_Problem to work on_
Only one stretch of the data below is wanted: the lines starting at the one with "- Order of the" and ending at the one with "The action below", both included, given again exactly.

_Provided records_
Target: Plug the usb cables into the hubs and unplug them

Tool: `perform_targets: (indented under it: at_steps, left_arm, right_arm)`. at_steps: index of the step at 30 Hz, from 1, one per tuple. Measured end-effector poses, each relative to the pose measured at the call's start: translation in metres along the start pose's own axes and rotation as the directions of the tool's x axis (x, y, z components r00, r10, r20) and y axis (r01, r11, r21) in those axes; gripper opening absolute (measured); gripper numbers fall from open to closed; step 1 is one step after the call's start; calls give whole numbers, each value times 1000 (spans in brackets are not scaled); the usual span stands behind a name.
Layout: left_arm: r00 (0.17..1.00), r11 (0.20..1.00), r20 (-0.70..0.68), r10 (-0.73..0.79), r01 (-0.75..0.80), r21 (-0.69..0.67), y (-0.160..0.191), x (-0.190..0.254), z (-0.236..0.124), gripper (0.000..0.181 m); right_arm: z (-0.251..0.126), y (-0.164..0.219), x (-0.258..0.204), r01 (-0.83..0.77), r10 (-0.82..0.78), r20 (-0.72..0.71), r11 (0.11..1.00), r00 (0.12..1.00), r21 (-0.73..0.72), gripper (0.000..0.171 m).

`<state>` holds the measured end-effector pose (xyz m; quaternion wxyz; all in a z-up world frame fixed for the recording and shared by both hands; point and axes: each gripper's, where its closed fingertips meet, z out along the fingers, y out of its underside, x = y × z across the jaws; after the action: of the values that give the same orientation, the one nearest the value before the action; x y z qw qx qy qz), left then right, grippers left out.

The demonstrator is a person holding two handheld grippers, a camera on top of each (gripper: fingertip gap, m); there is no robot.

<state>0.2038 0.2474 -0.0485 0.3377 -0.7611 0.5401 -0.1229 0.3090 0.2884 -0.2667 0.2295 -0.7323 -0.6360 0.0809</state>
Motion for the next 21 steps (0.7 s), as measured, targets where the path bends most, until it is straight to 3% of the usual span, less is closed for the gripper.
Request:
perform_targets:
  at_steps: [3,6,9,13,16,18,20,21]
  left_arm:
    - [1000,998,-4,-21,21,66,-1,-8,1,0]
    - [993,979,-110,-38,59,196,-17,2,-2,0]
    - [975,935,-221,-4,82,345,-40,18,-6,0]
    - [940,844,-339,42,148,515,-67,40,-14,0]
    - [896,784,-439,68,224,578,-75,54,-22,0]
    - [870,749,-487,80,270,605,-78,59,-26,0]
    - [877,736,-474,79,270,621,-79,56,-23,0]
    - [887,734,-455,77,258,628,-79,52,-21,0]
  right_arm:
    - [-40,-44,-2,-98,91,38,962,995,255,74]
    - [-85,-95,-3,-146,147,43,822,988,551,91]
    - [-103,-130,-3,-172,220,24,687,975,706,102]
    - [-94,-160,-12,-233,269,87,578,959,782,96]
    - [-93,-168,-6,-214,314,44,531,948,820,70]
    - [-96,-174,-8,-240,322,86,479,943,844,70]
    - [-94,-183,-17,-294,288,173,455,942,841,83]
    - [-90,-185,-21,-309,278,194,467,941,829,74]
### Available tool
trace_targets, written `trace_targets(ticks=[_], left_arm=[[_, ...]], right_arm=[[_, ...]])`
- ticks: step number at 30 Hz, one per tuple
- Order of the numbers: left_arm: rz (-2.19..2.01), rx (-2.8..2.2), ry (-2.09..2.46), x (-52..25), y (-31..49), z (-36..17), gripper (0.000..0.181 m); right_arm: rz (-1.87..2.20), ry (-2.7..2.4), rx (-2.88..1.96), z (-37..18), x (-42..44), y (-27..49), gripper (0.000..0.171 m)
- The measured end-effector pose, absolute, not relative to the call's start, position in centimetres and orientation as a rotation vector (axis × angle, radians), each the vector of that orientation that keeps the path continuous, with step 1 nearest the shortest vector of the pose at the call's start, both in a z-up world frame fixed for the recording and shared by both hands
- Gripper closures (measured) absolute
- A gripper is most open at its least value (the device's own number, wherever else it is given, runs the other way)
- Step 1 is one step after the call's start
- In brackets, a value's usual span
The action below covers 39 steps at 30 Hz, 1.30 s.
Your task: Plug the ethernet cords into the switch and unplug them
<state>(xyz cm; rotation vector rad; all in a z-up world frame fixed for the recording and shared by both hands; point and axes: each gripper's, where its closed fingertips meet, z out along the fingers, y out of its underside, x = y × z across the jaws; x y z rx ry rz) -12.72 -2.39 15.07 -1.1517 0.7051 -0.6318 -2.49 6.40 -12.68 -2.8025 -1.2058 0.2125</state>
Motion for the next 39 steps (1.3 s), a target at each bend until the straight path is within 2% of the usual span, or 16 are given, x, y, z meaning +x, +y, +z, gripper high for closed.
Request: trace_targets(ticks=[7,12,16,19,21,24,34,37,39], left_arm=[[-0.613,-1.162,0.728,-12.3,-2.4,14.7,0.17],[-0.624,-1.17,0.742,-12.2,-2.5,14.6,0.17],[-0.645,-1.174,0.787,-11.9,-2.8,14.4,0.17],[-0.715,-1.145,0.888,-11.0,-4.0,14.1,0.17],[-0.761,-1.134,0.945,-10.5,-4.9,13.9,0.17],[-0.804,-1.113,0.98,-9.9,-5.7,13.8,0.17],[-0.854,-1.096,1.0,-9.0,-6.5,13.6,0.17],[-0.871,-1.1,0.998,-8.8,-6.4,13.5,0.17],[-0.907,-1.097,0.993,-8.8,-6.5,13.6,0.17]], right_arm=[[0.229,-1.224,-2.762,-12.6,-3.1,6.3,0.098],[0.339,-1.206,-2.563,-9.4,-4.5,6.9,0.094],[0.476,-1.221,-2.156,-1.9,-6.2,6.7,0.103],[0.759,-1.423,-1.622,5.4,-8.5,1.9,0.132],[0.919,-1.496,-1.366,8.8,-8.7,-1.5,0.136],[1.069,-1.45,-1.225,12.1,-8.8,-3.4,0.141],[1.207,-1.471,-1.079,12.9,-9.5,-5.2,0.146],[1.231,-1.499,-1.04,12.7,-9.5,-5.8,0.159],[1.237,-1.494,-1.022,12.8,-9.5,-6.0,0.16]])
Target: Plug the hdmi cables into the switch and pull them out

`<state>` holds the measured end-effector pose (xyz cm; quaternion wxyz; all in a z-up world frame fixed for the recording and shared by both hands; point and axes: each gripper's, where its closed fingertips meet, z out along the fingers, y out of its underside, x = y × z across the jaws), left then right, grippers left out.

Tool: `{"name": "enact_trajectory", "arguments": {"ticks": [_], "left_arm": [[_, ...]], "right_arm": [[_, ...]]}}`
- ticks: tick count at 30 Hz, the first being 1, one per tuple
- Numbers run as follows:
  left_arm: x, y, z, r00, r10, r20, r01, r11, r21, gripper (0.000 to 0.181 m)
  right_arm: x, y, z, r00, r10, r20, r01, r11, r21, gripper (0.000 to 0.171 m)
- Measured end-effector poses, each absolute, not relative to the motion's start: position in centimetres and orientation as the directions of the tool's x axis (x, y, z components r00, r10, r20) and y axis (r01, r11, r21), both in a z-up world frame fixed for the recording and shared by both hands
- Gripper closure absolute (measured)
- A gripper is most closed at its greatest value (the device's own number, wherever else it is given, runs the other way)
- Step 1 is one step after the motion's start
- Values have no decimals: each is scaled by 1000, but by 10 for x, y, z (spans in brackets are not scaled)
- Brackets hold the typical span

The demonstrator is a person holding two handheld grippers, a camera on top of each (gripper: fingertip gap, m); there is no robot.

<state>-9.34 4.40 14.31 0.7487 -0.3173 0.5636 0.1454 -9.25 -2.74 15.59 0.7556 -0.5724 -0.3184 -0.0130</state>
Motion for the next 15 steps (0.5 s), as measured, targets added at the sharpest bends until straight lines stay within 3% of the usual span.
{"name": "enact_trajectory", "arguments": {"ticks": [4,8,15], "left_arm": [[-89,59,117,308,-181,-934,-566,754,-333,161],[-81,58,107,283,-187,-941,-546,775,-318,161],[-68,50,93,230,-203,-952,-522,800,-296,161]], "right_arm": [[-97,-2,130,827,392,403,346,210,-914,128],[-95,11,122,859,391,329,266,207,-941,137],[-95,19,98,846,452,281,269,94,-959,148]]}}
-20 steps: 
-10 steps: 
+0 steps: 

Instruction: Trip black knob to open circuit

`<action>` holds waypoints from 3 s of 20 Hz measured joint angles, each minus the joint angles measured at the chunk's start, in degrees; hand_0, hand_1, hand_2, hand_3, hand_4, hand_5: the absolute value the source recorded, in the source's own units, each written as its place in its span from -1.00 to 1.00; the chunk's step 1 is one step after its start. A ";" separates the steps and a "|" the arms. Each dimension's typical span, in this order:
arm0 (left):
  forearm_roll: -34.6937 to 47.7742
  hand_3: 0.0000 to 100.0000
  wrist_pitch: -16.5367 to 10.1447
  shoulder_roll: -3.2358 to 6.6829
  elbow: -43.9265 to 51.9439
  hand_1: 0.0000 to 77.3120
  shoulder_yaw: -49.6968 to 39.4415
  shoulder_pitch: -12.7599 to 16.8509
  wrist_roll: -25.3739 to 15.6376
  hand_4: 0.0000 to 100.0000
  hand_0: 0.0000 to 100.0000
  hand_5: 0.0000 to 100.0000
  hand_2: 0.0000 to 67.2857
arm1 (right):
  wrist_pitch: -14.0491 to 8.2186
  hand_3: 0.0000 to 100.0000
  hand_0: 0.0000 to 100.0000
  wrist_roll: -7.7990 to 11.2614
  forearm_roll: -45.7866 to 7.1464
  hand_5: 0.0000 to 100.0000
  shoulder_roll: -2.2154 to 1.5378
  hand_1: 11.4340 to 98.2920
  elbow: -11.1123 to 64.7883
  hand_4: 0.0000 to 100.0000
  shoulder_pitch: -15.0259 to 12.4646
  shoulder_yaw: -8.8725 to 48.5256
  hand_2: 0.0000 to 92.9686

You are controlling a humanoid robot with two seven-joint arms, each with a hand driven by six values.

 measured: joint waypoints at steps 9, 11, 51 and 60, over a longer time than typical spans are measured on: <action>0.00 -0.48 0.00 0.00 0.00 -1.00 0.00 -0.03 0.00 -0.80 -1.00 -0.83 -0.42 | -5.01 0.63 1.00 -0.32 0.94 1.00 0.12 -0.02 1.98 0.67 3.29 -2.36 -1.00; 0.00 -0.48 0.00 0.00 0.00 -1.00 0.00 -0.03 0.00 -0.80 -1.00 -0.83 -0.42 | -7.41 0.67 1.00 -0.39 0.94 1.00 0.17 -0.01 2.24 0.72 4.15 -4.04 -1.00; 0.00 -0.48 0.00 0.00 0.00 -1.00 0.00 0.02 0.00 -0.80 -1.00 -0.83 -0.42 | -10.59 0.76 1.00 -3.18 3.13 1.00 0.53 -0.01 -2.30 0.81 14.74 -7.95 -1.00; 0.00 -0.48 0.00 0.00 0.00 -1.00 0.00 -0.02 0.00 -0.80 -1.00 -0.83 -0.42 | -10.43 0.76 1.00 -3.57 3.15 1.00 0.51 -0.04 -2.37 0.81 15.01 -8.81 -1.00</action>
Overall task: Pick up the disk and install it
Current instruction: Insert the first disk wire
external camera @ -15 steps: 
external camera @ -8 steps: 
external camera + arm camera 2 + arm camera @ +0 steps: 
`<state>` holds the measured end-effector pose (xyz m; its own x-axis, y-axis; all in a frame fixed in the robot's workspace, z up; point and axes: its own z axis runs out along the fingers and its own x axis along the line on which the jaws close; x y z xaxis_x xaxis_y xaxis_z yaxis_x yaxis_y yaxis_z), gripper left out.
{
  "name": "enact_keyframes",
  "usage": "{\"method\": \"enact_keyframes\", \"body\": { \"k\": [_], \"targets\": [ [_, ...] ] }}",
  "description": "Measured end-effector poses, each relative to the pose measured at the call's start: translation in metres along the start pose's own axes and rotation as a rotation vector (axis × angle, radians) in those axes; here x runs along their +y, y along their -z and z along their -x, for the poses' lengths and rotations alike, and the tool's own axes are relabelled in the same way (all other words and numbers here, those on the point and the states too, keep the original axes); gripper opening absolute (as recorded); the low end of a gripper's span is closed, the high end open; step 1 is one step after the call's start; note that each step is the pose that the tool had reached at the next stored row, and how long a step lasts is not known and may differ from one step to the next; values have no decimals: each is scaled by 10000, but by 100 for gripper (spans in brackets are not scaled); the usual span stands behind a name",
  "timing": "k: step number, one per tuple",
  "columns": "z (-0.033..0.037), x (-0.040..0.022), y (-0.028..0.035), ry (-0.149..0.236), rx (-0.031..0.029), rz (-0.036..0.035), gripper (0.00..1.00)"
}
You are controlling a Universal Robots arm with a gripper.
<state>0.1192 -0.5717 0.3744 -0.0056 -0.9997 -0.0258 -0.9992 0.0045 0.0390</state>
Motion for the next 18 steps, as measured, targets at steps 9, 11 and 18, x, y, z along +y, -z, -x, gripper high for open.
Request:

_Task solution_
- Order of the numbers: left_arm: rz (-2.19..2.01), rx (-2.8..2.2), ry (-2.09..2.46), x (-52..25), y (-31..49), z (-36..17), gripper (0.000..0.181 m); right_arm: rz (-1.87..2.20), ry (-2.7..2.4), rx (-2.88..1.96), z (-37..18), x (-42..44), y (-27..49), gripper (0.000..0.171 m)
- The measured end-effector pose, absolute, not relative to the call's start, position in centimetres and orientation as a rotation vector (axis × angle, radians), each the vector of that orientation that keeps the path continuous, with step 1 nearest the shortest vector of the pose at the call's start, both in a z-up world frame fixed for the recording and shared by both hands
- Gripper closures (measured) absolute
- A gripper is most open at its least value (the device's own number, wherever else it is given, runs the other way)
- Step 1 is one step after the call's start
- In brackets, a value's usual span
The action below covers 39 steps at 30 Hz, 1.30 s.

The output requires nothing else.